WHAT TO WORK ON –
Write out only the lines from the top of the listing below through the one with "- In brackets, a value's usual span", exactly as they stand, while keeping pictures out of the copy.

SOURCE DATA –
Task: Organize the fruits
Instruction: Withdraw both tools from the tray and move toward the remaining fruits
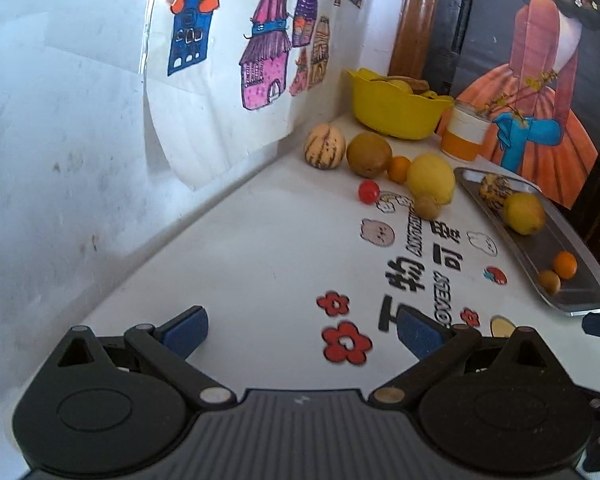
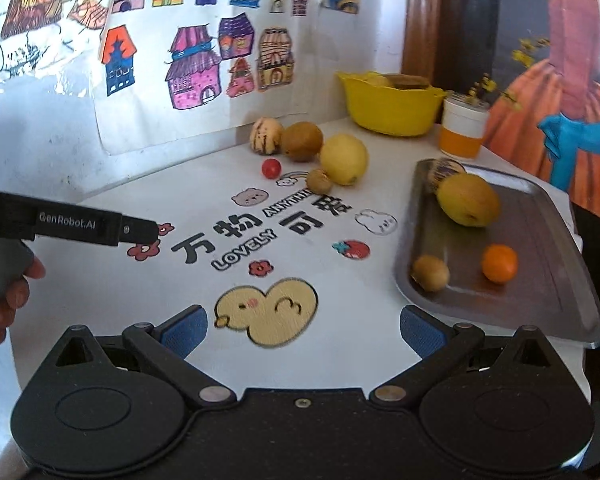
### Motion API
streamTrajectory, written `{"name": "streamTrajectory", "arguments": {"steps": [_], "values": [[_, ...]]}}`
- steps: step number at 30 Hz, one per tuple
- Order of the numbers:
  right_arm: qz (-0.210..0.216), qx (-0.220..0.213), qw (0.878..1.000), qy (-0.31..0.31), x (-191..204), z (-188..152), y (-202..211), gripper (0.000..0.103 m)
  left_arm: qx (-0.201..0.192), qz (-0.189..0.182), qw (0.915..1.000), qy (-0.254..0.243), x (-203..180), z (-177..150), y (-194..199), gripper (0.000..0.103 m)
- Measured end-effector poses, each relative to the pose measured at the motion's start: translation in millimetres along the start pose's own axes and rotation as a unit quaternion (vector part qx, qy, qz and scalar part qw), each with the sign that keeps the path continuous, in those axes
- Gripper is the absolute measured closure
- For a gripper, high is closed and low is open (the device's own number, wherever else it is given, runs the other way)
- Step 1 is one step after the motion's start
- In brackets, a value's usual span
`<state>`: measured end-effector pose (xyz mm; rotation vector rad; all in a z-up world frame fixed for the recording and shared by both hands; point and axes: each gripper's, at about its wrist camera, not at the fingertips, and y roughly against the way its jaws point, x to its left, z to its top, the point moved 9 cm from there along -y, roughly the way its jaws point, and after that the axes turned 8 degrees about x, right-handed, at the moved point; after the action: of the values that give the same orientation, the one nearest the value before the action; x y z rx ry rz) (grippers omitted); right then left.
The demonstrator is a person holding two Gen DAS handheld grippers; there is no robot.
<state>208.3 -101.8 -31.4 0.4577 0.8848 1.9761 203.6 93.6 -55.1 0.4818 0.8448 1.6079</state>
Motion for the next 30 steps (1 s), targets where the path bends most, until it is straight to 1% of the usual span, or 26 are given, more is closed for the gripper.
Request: {"name": "streamTrajectory", "arguments": {"steps": [8,13,18,21,25,27,28,30], "values": [[0.002,0.005,1.0,0.009,1,19,-26,0.001,-0.007,0.001,1.0,-0.006,-6,27,-18,0.001],[0.002,0.01,1.0,0.019,0,32,-44,0.001,-0.004,0.005,0.9999,-0.015,-12,42,-35,0.001],[-0.003,0.001,0.999,0.039,-2,52,-61,0.001,-0.009,0.004,0.9998,-0.017,-19,63,-52,0.001],[0.005,-0.009,0.999,0.036,-6,66,-73,0.001,-0.012,-0.004,0.9998,-0.013,-25,75,-65,0.001],[-0.009,-0.027,0.998,0.049,-13,84,-90,0.001,-0.016,-0.012,0.9997,-0.01,-32,88,-82,0.001],[-0.016,-0.027,0.998,0.052,-17,91,-100,0.001,-0.012,-0.018,0.9998,-0.008,-34,93,-92,0.001],[-0.014,-0.026,0.998,0.051,-19,93,-105,0.002,-0.009,-0.022,0.9997,-0.004,-35,95,-96,0.001],[-0.014,-0.023,0.998,0.049,-22,96,-112,0.007,-0.004,-0.032,0.9995,0.001,-37,97,-104,0.001]]}}
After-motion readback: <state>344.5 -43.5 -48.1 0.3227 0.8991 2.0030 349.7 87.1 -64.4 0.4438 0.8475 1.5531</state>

EXERCISE SOLUTION –
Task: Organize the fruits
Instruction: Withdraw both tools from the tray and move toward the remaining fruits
### Motion API
streamTrajectory, written `{"name": "streamTrajectory", "arguments": {"steps": [_], "values": [[_, ...]]}}`
- steps: step number at 30 Hz, one per tuple
- Order of the numbers:
  right_arm: qz (-0.210..0.216), qx (-0.220..0.213), qw (0.878..1.000), qy (-0.31..0.31), x (-191..204), z (-188..152), y (-202..211), gripper (0.000..0.103 m)
  left_arm: qx (-0.201..0.192), qz (-0.189..0.182), qw (0.915..1.000), qy (-0.254..0.243), x (-203..180), z (-177..150), y (-194..199), gripper (0.000..0.103 m)
- Measured end-effector poses, each relative to the pose measured at the motion's start: translation in millimetres along the start pose's own axes and rotation as a unit quaternion (vector part qx, qy, qz and scalar part qw), each with the sign that keeps the path continuous, in those axes
- Gripper is the absolute measured closure
- For a gripper, high is closed and low is open (the device's own number, wherever else it is given, runs the other way)
- Step 1 is one step after the motion's start
- In brackets, a value's usual span

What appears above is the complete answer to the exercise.